** Opening Recorded information block **

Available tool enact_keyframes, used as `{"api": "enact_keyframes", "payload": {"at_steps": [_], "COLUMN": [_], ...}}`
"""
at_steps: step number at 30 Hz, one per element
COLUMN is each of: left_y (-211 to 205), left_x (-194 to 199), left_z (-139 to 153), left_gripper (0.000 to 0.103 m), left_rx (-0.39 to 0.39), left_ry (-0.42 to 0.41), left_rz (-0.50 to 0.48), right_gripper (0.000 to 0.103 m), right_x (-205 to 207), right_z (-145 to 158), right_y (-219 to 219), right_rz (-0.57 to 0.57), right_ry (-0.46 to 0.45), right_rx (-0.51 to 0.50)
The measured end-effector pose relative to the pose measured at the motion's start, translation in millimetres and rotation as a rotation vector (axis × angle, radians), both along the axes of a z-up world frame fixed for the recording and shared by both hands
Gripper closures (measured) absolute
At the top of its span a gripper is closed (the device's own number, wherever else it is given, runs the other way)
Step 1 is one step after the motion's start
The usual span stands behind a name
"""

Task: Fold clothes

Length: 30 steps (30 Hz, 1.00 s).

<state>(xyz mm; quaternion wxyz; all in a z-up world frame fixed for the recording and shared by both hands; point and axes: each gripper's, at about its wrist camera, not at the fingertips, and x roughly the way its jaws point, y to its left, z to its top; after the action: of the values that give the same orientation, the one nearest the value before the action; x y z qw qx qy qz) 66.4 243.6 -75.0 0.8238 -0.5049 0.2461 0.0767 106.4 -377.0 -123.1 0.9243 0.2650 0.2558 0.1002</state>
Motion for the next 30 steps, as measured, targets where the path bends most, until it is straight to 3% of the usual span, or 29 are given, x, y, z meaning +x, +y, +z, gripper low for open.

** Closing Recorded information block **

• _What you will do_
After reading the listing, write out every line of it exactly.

• _Answer space_
Available tool enact_keyframes, used as `{"api": "enact_keyframes", "payload": {"at_steps": [_], "COLUMN": [_], ...}}`
"""
at_steps: step number at 30 Hz, one per element
COLUMN is each of: left_y (-211 to 205), left_x (-194 to 199), left_z (-139 to 153), left_gripper (0.000 to 0.103 m), left_rx (-0.39 to 0.39), left_ry (-0.42 to 0.41), left_rz (-0.50 to 0.48), right_gripper (0.000 to 0.103 m), right_x (-205 to 207), right_z (-145 to 158), right_y (-219 to 219), right_rz (-0.57 to 0.57), right_ry (-0.46 to 0.45), right_rx (-0.51 to 0.50)
The measured end-effector pose relative to the pose measured at the motion's start, translation in millimetres and rotation as a rotation vector (axis × angle, radians), both along the axes of a z-up world frame fixed for the recording and shared by both hands
Gripper closures (measured) absolute
At the top of its span a gripper is closed (the device's own number, wherever else it is given, runs the other way)
Step 1 is one step after the motion's start
The usual span stands behind a name
"""

Task: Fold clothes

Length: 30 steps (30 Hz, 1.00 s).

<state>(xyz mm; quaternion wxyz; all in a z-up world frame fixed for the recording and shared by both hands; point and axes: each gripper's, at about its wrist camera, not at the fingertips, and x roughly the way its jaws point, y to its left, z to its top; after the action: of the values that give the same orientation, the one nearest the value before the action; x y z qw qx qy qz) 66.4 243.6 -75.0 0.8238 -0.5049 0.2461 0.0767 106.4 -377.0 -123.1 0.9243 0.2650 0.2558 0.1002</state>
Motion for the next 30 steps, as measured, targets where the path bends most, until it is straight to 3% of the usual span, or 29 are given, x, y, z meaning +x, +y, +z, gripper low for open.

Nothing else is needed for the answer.